I am using the facade-like pattern described here: http://django-tastypie.readthedocs.org/en/latest/non_orm_data_sources.html
def obj_get(self, request=None, **kwargs):
rv = MyObject(init=kwargs['pk'])
audit_trail.message( ... )
return rv
I can't return None, tosses an error.
Hooking up things like a NoSQL store (see Using Tastypie With Non-ORM Data Sources ), a search solution like Haystack or even managed filesystem data are all good use cases for Resource knowing nothing about the ORM. Tastypie can be thought of as a set of class-based views that provide the API functionality.
This data could be a table of a database, a collection of other resources or a similar form of data storage. In Tastypie, these resources are generally intermediaries between the end user & objects, usually Django models.

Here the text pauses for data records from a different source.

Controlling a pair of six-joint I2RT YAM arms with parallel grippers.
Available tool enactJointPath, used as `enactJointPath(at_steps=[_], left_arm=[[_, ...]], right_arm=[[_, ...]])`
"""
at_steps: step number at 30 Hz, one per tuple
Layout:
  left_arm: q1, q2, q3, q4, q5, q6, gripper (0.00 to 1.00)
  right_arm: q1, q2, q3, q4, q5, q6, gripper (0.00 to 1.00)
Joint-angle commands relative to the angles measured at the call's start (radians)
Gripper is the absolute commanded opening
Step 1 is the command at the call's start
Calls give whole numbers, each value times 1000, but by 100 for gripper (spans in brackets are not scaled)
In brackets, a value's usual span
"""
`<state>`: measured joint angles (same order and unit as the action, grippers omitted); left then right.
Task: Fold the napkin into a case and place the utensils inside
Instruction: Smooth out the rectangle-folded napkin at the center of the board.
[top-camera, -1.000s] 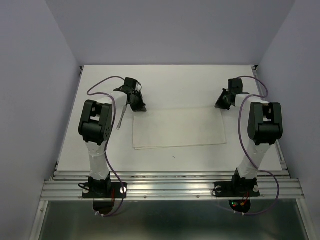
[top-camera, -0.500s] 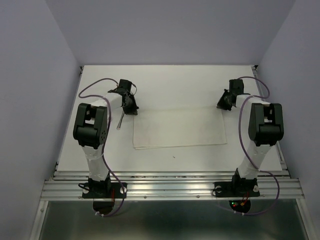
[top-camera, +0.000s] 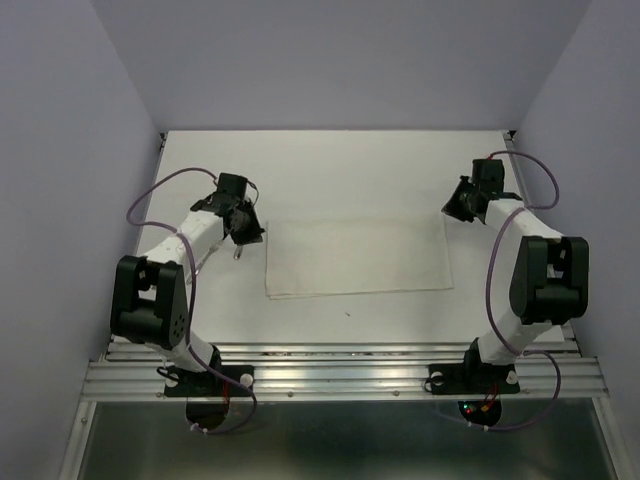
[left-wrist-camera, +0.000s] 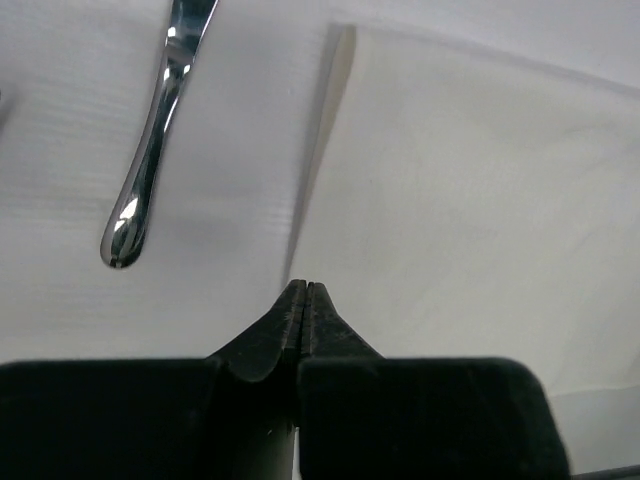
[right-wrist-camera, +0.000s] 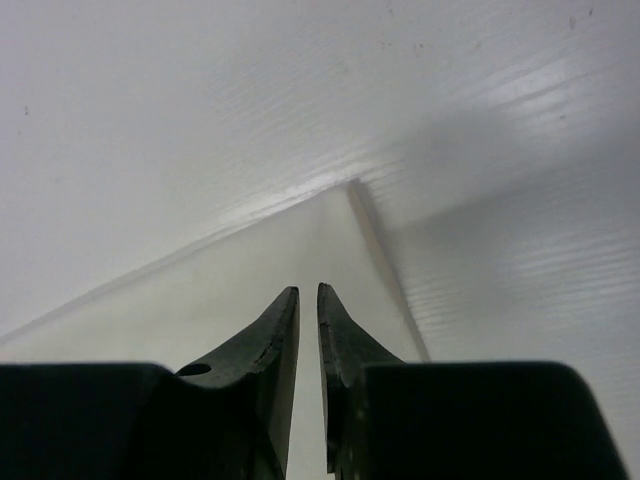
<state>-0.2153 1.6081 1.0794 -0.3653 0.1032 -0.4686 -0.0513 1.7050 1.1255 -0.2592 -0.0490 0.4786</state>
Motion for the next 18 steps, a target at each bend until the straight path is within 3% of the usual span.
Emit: enactJointPath(at_steps=[1, 3, 7, 18], left_arm=[[-36, -124, -130, -83, -34, -63, 9], [-56, -157, -215, -95, -23, -106, 20], [-91, -238, -318, -96, -5, -177, 32], [-124, -209, -371, -69, -14, -205, 33]], right_arm=[[28, -79, -55, -5, -38, 9, 21], [43, -103, -81, -20, -32, 2, 22], [56, -136, -128, -31, -29, -5, 24], [56, -136, -161, -38, -18, -24, 25]])
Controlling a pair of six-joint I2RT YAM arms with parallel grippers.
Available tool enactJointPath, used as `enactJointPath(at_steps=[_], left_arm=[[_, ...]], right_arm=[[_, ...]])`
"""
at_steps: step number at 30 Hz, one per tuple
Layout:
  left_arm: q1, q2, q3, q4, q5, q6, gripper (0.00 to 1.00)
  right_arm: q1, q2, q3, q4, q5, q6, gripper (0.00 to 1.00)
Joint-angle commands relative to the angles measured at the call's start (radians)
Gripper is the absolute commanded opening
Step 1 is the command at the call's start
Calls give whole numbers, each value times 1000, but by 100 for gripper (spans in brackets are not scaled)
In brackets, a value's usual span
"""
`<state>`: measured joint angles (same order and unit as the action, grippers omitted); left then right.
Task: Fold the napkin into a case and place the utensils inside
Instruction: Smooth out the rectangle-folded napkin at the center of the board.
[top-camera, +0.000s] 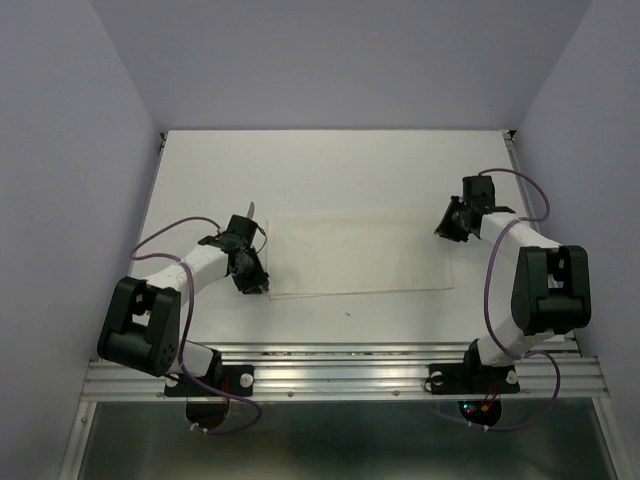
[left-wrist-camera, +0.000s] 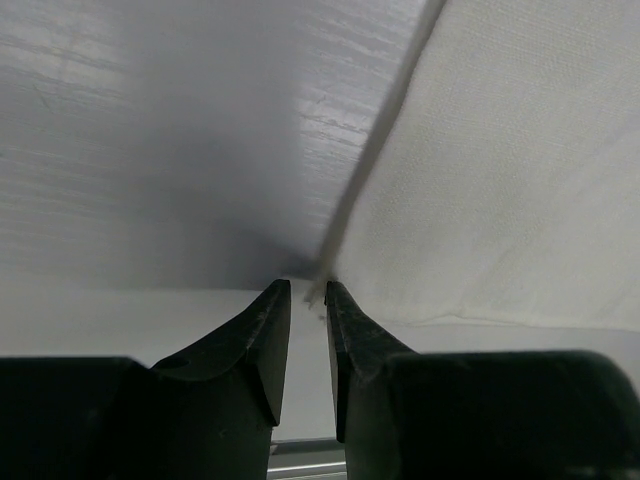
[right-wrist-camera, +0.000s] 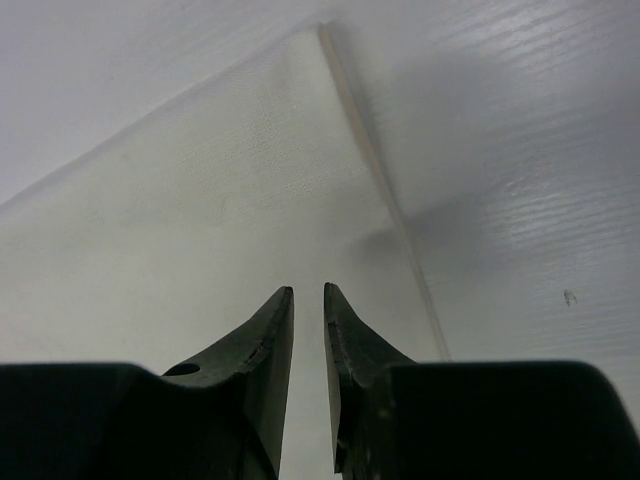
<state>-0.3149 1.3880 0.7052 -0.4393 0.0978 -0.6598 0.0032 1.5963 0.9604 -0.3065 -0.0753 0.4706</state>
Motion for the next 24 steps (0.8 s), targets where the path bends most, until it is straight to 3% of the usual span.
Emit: enactJointPath(at_steps=[1, 15, 21, 24], left_arm=[[-29, 17, 5, 8, -9, -15, 33], [-76, 12, 16, 21, -39, -35, 29], [-99, 57, 20, 4, -73, -34, 6], [-107, 52, 39, -15, -84, -37, 0]], right_arm=[[1, -27, 6, 9, 6, -15, 25], [1, -27, 5, 14, -14, -12, 25], [1, -29, 1, 18, -18, -9, 25], [1, -32, 0, 18, -17, -9, 25]])
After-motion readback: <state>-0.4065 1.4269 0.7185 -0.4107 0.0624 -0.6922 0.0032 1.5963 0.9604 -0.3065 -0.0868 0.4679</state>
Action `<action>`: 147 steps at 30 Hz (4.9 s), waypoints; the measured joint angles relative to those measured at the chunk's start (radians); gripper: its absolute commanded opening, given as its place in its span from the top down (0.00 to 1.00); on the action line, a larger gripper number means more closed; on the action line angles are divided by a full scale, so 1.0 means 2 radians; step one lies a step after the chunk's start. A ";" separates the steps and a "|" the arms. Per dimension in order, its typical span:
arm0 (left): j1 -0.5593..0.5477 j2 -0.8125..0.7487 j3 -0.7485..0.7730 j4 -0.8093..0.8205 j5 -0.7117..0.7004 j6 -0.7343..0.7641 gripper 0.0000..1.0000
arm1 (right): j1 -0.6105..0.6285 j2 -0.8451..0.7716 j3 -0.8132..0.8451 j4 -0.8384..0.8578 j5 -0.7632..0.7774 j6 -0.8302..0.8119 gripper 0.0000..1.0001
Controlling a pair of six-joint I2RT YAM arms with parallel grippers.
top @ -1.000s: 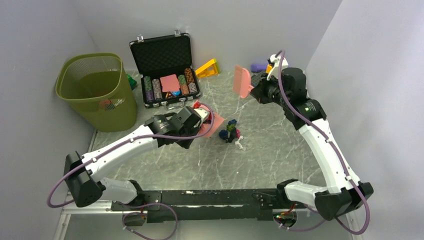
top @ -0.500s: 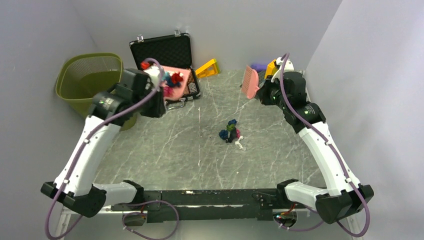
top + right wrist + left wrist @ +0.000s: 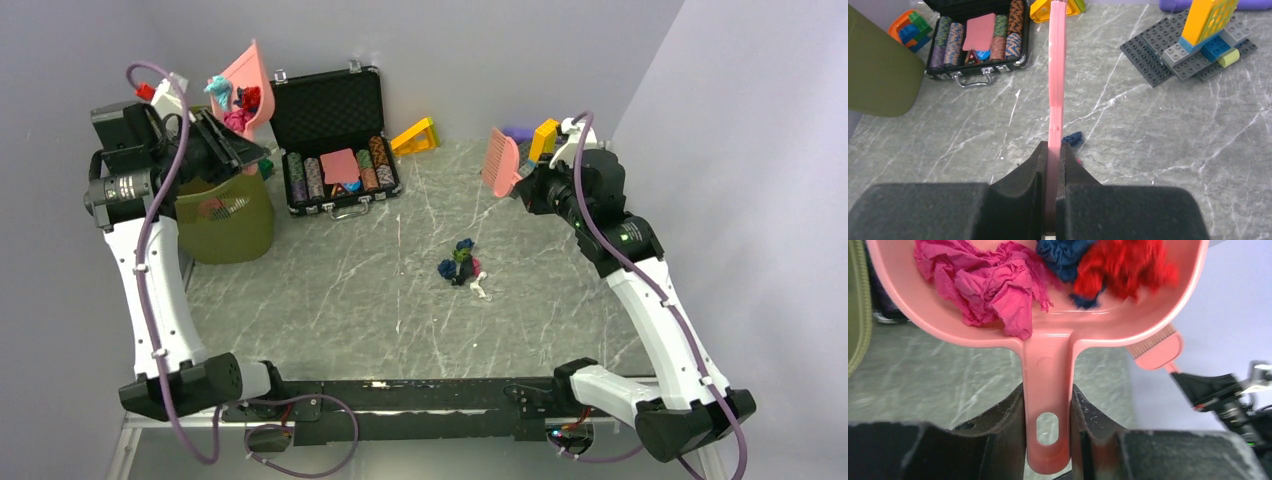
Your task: Sweep away the paper scraps from the table
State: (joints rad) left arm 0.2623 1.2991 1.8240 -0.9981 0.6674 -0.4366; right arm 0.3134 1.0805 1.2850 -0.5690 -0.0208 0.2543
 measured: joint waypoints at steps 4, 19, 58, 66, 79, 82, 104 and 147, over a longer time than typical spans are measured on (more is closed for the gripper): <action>0.072 -0.003 -0.125 0.142 0.116 -0.118 1.00 | 0.000 -0.014 -0.001 0.000 -0.006 0.000 1.00; 0.181 0.042 -0.441 0.955 0.206 -0.761 1.00 | 0.000 -0.017 -0.011 -0.002 -0.023 0.014 1.00; -0.463 0.179 -0.112 -0.033 -0.321 0.084 1.00 | 0.028 0.089 -0.042 -0.166 0.139 0.065 1.00; -0.551 0.216 -0.115 -0.105 -0.461 0.133 1.00 | 0.090 0.168 -0.043 -0.197 0.154 0.065 1.00; -0.554 0.228 -0.169 -0.110 -0.490 0.148 1.00 | 0.123 0.215 -0.042 -0.170 0.109 0.052 1.00; -0.554 0.246 -0.169 -0.109 -0.489 0.150 1.00 | 0.122 0.211 -0.038 -0.155 0.085 0.052 1.00; -0.562 0.258 -0.203 -0.093 -0.443 0.166 1.00 | 0.126 0.372 0.123 -0.226 0.201 -0.029 1.00; -0.513 0.249 -0.265 -0.025 -0.278 0.142 1.00 | 0.069 0.318 0.077 0.018 -0.059 -0.109 1.00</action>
State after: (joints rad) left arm -0.7643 1.7973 1.2942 -1.0477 0.1112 -0.1520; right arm 0.4515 1.7161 1.4387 -0.5339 -0.1390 0.0357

In Tastypie, these resources are generally intermediaries between the end user & objects, usually Django models. As such, Resource (and its model-specific twin ModelResource) form the heart of Tastypie’s functionality. A sample resource definition might look something like:
The information returned with the response is dependent on the method used in the request. 404 Not Found - The server has not found anything matching the Request-URI. In the context of your API, it very much depends on how queries are created and how objects are retrieved. But, my interpretation has always been that:
You should raise an exception: tastypie.exceptions.NotFound (according to the code documentation).
I am working on tastypie for CouchDB and delved into the issue. In the tastypie.resources.Resource class you can find the method that you have to override:
def obj_get(self, request=None, **kwargs):
"""
Fetches an individual object on the resource.
This needs to be implemented at the user level. If the object can not
be found, this should raise a ``NotFound`` exception.
``ModelResource`` includes a full working version specific to Django's
``Models``.
"""
raise NotImplementedError()
My example:
def obj_get(self, request=None, **kwargs):
"""
Fetches an individual object on the resource.
This needs to be implemented at the user level. If the object can not
be found, this should raise a ``NotFound`` exception.
"""
id_ = kwargs['pk']
ups = UpsDAO().get_ups(ups_id = id_)
if ups is None:
raise NotFound(
"Couldn't find an instance of '%s' which matched id='%s'."%
("UpsResource", id_))
return ups
One thing is strange for me. When I had a look at obj_get method in ModelResource class (the superclass of Resource class):
def obj_get(self, request=None, **kwargs):
"""
A ORM-specific implementation of ``obj_get``.
Takes optional ``kwargs``, which are used to narrow the query to find
the instance.
"""
try:
base_object_list = self.get_object_list(request).filter(**kwargs)
object_list = self.apply_authorization_limits(request, base_object_list)
stringified_kwargs = ', '.join(["%s=%s" % (k, v) for k, v in kwargs.items()])
if len(object_list) <= 0:
raise self._meta.object_class.DoesNotExist("Couldn't find an instance of '%s' which matched '%s'." % (self._meta.object_class.__name__, stringified_kwargs))
elif len(object_list) > 1:
raise MultipleObjectsReturned("More than '%s' matched '%s'." % (self._meta.object_class.__name__, stringified_kwargs))
return object_list[0]
except ValueError:
raise NotFound("Invalid resource lookup data provided (mismatched type).")
an exception: self._meta.object_class.DoesNotExist is raised when object is not found, which eventually becomes ObjectDoesNotExist exception - so it is not consensus inside the project.